株式・投資信託受益権・国債の相続と遺産分割

1 最高裁平成26年2月25日判決

 預金などの可分債権が相続財産である場合、相続人は、遺産分割を行うことなく法定相続分を取得し、法定相続分の預金払戻しを金融機関に請求することができるとするのが最高裁判所の立場でした。

 それでは、株式、投資信託受益権、国債などが相続財産である場合にはどうなるのでしょうか?

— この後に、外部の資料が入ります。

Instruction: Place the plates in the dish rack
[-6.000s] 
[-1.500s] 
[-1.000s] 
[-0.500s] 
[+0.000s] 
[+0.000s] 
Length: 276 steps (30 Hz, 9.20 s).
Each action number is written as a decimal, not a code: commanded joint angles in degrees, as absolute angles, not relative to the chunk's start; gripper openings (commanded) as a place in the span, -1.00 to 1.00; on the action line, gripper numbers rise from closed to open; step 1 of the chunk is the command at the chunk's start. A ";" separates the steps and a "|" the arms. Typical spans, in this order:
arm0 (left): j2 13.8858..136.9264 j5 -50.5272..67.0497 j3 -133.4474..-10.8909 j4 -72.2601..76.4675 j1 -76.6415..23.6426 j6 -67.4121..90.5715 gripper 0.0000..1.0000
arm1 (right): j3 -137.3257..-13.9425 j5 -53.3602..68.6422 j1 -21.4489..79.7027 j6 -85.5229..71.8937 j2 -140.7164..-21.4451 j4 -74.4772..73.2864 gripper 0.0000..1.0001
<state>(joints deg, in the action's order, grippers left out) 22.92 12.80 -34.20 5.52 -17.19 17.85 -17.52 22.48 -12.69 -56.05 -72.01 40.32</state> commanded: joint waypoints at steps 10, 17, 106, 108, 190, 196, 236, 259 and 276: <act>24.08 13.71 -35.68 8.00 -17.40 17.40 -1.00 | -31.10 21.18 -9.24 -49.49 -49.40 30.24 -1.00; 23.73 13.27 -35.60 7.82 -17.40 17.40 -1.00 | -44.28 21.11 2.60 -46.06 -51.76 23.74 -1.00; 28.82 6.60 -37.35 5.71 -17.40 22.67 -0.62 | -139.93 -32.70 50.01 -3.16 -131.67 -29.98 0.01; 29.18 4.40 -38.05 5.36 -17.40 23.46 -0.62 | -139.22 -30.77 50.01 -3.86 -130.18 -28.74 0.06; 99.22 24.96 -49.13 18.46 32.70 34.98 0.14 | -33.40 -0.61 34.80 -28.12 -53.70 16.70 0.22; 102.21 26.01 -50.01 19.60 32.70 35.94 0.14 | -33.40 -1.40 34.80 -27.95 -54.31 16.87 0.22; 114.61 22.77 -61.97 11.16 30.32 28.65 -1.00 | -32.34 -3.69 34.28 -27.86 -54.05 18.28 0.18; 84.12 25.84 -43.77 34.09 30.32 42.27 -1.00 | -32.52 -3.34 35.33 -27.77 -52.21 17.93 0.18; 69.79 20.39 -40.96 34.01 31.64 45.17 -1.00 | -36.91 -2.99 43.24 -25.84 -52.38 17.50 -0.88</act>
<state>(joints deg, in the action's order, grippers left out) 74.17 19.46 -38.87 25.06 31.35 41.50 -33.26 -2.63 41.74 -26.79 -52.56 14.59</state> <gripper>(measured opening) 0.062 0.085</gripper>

 この点、最高裁平成26年2月25日判決が次のような判断を下しました。

(1) 株式

 最高裁昭和45年1月22日判決を引用し、株式は、株主たる資格において会社に対して有する法律上の地位を意味し、株主は、株主たる地位に基づいて、剰余金の配当を受ける権利(会社法105条1項1号)、残余財産の分配を受ける権利(同項2号)などのいわゆる自益権と、株主総会における議決権(同項3号)などのいわゆる共益権とを有するのであって、このような株式に含まれる権利の内容及び性質に照らせば、共同相続された株式は、相続開始と同時に当然に相続分に応じて分割されることはないものというべきであるとしました。

(2) 投資信託受益権

 委託者指図型投資信託(投資信託及び投資法人に関する法律2条1項)に係る信託契約に基づく受益権は、口数を単位とするものであって、その内容として、法令上、償還金請求権及び収益分配請求権(同法6条3項)という金銭支払請求権のほか、信託財産に関する帳簿書類の閲覧又は謄写の請求権(同法15条2項)等の委託者に対する監督的機能を有する権利が規定されており、可分給付を目的とする権利でないものが含まれている。このような上記投資信託受益権に含まれる権利の内容及び性質に照らせば、共同相続された上記投資信託受益権は、相続開始と同時に当然に相続分に応じて分割されることはないものというべきであるとしました。

(3) 国債

 本件国債は、個人向け国債の発行等に関する省令2条に規定する個人向け国債であるところ、個人向け国債の額面金額の最低額は1万円とされ、その権利の帰属を定めることとなる社債、株式等の振替に関する法律の規定による振替口座簿の記載又は記録は、上記最低額の整数倍の金額によるものとされており(同令3条)、取扱機関の買取りにより行われる個人向け国債の中途換金(同令6条)も、上記金額を基準として行われるものと解される。そうすると、個人向け国債は、法令上、一定額をもって権利の単位が定められ、1単位未満での権利行使が予定されていないものというべきであり、このような個人向け国債の内容及び性質に照らせば、共同相続された個人向け国債は、相続開始と同時に当然に相続分に応じて分割されることはないものというべきであるとしました。

2 上記最高裁判決の意味

 上記最高裁の事案は、株式・投資信託受益権・国債につき、家庭裁判所における遺産分割審判で共有とされた後、共有状態を解消するために地方裁判所に共有物分割訴訟が提起されたものです。原審判決が、これらは相続により、当然に分割されているため、共有物分割訴訟は不適法として却下しました。これに対し、最高裁は、これらは遺産分割の対象となり、遺産分割審判で共有となったのだから共有物分割訴訟は適法であるとしたものです。

 例えば、株式が100株あり、相続人Aと相続人Bの2名が各2分の1の法定相続分で相続したとすると、相続により当然分割されるとするなら、AとBは各50株ずつを相続し、遺産分割を経ないまま、50株の株主として会社に対して権利行使できることになります。当然に分割されるわけですから、遺産分割で考慮される特別受益や寄与分には関係なく法定相続分で分割して取得するのです。

 これを、上記最高裁判決は、遺産分割を要するとしたのですが、何を意味するのかというと、分割に際して特別受益や寄与分が考慮されるとともに、AがBに代償金を支払って全ての株式を取得するという分割も可能だということです。

 これらの財産についても遺産分割が必要だとの見解が強かったものと思われますが、最高裁が明確に判断したのです。